I originally tried to grow this Bougainvillea in a pot, without success. In desperation I planted it in the ground, ignored it and now it’s roof height!
I’m unsure of the name of this plant; any suggestions please? Traditionally it’s a climber, but I’m growing as a trailing plant in this enormous pot! It does not require much water and seems to have a long flowering period. Grows best, as I’ve discovered, in full sun.
Yucca plants have the most amazing flowers!
I forgot to photograph my Hibiscus and Gazanias and it’s now dark, so no go. There’s always next month
Hibiscus are my favourite plants (shrubs) because they are SO easy to grow and reward me with an abundance of beautiful flowers throughout the year.
I began experimenting as to the best method of propagating hibiscus from cuttings a couple of years ago when the cost of buying plants in Portugal rose significantly. I’m talking about a 100% rise, so a great incentive to master the technique!
There are several different methods used to propagate shrubby plants, but this one consistently works for me.
How to to propagate Hibiscus
1. Take green cuttings (new growth) of about six inches long from the parent plant and remove all but a couple of the smaller leaves.
2. Immerse cutting into the hormone powder or gel so once planted the “treated” area is higher than the planting depth. There should be at least one growth node under the soil.
3. Fill suitable plastic plant pot with damp sandy soil and press down firmly.
4. Make small hole for each cutting – about a couple of inches deep (I use a small stick). Insert the cutting so at least one of the nodes are under the soil. Firm the soil around the cutting.

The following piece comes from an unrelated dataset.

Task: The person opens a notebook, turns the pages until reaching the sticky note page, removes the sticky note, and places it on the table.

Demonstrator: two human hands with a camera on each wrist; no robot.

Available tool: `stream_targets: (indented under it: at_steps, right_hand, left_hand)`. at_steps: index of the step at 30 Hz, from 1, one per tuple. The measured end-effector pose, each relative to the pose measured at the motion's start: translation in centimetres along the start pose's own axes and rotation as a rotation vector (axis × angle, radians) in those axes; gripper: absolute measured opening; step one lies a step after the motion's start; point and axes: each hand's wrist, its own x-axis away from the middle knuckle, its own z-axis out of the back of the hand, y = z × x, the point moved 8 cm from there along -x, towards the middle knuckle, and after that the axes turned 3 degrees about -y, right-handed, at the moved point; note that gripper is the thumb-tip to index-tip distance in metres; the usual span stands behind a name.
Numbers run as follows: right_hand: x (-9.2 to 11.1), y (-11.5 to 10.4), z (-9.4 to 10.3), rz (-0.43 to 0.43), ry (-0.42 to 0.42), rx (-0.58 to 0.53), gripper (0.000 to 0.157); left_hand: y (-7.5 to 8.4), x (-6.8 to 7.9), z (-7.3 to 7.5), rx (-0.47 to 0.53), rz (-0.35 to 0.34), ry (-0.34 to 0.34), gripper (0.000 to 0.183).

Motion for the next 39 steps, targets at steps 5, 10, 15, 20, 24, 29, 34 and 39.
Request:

5. Create a humid environment for the cuttings by adding a plastic cover. Some people use a plastic bag – I use half a plastic bottle.
6. Stand the pot in a tray of water so the soil remains damp, but be careful not too wet. If the soil should become waterlogged I remove from pot from water tray to restore the balance. I usually only follow this process for about a six weeks. If the cuttings are “happy” in the environment you have created the leaves on the hibiscus cutting should still look green and healthy. If the rooting process is not working and the leaves are brown and shrivelled, discard and start the process again.
7. Move pot to a sheltered location out of direct sunlight. I find dappled shade is best.
8. Once the cuttings are established and new leaves begin to grow I remove the plastic cover so the young plants adapt.
9. After about a six months, sometimes more, depending on how quickly the cuttings grow, repot cuttings to individual pots using good quality compost and you will have several young plants ready to pot on.
10. Hey presto! This healthy plant is just one of three I grew using the above method.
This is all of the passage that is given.